By Eileen Wingard in La Jolla, California

Alexandre Kantorow, the first French pianist to win top prize at the Tchaikovsky Competition, performed a recital at the Conrad on April 25, revealing his remarkable mastery. In 2019, at the age of 22, Kantorow won in both the piano division and the grand prix at the international event.
Kantorow is the son of two musicians. His father is the violinist and conductor, Jean-Jacques Kantorow, of Russian-Jewish descent, and his mother is the British-born violinist, Katheryn Dean.
The young artist walked onto the stage at the Baker-Baum Concert Hall, modest in demeanor, but with primal force his long steely fingers plunged into the complexities of Beethoven’s Sonata #32 in C minor, the last piano sonata Beethoven wrote.
Ludwig van Beethoven, deaf and recovering from an illness, completed this two-movement work in 1821. The first movement, Maestoso-Allegro con brio ed appassionato, is full of intensive vigor and passion, which Kantorow projected with powerful fury.
The second movement, Arietta: Adagio molto simplice e cantabile, was a simple song-like melody followed by variations. The initial melody sang forth with lyrical beauty. One of the variations, with rapid syncopated beats, sounded like contemporary rock and roll.
The Beethoven sonata was followed by the four-movement Sonata in F minor by the Russian composer, Nikolai Medtner (1880-1951). Next to the youngest of six children, Medtner’s first lessons were with his mother. He entered the Moscow Conservatory at age 11, graduating nine years later. In 1903, he began publishing, and this sonata, his first, was inspired by Beethoven’s sonatas.

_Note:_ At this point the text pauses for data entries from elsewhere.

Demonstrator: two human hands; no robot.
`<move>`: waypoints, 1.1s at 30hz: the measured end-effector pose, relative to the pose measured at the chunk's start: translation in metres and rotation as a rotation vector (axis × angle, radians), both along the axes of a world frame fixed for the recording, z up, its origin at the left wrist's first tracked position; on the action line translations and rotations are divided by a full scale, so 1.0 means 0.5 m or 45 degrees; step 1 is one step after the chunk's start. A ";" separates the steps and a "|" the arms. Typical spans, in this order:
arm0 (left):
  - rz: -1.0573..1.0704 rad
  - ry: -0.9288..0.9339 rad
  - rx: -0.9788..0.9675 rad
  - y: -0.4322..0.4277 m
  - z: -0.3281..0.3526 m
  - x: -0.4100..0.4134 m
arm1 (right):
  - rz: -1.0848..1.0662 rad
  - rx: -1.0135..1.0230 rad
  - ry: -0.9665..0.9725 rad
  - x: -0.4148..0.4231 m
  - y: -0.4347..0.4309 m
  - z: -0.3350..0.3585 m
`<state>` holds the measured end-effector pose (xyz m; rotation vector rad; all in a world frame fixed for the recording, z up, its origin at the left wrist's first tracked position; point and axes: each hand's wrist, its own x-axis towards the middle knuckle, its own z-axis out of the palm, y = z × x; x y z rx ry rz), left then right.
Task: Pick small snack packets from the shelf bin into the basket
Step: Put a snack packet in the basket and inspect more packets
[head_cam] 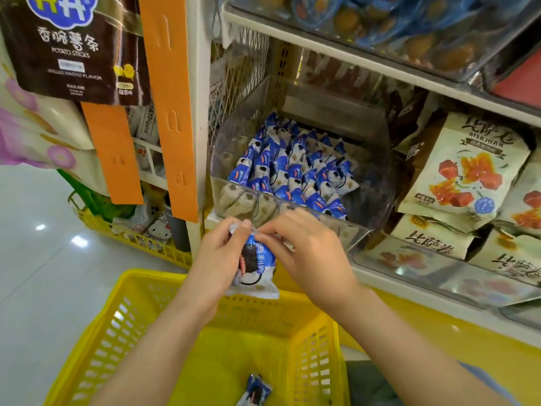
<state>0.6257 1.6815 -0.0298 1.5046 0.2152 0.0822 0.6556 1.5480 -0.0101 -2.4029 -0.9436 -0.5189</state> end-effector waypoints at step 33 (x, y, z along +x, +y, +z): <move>-0.023 -0.238 0.300 0.000 -0.014 -0.037 | 0.036 0.550 0.976 -0.035 -0.027 -0.024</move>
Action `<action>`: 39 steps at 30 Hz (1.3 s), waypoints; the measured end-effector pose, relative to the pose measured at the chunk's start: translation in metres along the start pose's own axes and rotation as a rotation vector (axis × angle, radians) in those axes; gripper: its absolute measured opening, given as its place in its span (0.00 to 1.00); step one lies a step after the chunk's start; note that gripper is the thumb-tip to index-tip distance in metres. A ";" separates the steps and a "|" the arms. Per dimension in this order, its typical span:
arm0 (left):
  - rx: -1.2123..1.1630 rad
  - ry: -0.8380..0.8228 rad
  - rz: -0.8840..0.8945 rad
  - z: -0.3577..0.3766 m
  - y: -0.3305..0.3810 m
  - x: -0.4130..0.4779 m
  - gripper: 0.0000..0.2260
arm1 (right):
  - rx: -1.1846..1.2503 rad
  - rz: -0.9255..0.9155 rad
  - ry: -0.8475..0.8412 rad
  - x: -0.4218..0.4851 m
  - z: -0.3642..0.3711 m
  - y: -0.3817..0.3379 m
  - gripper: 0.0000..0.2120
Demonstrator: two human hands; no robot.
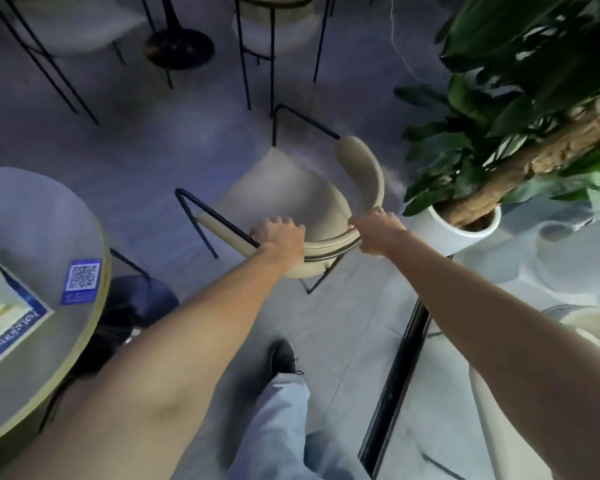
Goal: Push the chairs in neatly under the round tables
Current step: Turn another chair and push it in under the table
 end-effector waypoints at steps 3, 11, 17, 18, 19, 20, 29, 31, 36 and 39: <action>-0.010 -0.016 0.005 0.010 0.019 0.032 0.18 | -0.040 -0.039 -0.014 0.032 0.015 0.029 0.26; -0.194 -0.111 -0.041 0.056 0.070 0.090 0.30 | -0.150 -0.185 -0.085 0.110 0.063 0.077 0.27; -0.226 -0.122 -0.133 0.074 0.086 0.112 0.35 | -0.217 -0.301 -0.027 0.148 0.095 0.092 0.28; -0.236 -0.146 -0.151 0.072 0.087 0.115 0.36 | -0.203 -0.313 -0.035 0.154 0.099 0.093 0.28; -0.245 -0.175 -0.174 0.070 0.089 0.117 0.37 | -0.174 -0.326 -0.054 0.160 0.101 0.095 0.27; -0.247 -0.206 -0.193 0.067 0.090 0.121 0.38 | -0.134 -0.344 -0.074 0.166 0.103 0.097 0.27; -0.270 -0.296 -0.305 0.059 0.096 0.131 0.42 | -0.049 -0.426 -0.097 0.191 0.096 0.104 0.30; -0.302 -0.293 -0.334 0.055 0.091 0.133 0.41 | -0.050 -0.442 -0.102 0.203 0.092 0.100 0.30; -0.342 -0.266 -0.411 0.054 0.063 0.143 0.39 | -0.096 -0.489 -0.071 0.237 0.074 0.077 0.27; -0.358 -0.243 -0.473 0.055 0.038 0.151 0.39 | -0.155 -0.523 -0.023 0.262 0.056 0.055 0.25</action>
Point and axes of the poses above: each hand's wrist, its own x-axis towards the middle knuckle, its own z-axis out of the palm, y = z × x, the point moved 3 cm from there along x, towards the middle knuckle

The opening movement, Allegro, began with a simple theme in unison which then morphed into a rhapsodic reiteration.
A contrasting second theme followed and the development grew in dramatic tension, returning to the original themes in the recapitulation and ending in an exciting coda.
The second movement, Intermezzo, was march-like in character.
The third movement, Largo, was slow and lugubrious at first, with passages of treble chords that under Kantorow’s hands, sounded like a celeste.
The finale, Allegro resoluto, brought back thematic material from the earlier movements. The development used the first movement theme as a fugal subject. The intense climax brought the first half of the program to an exuberant close.
Following intermission, Kantorow played three shorter works, preludes by Frederic Chopin (1810–1849) and Charles-Valentin Alkan (1813–1888) and a tone poem, Vers la flamme (Toward the Flame) by Alexander Scriabin (1872–1915).
These three shorter works, following each other without pause, were interesting samples of the individual styles of each composer. The Chopin Prelude, full of overlapping arpeggios, were sculpted into the sounds of a harp.
The Alkan Prelude, #8 of 25 Preludes, opus 31, was titled Chanson de la folle au bord de mer (Song of a Mad Woman at the Seashore), It was a haunting work with a fluttering minor melody in the high treble and accompaniment in the deep bass. These Préludes, composed between 1844-48, are believed to be the first publication of art music specifically utilizing Jewish themes.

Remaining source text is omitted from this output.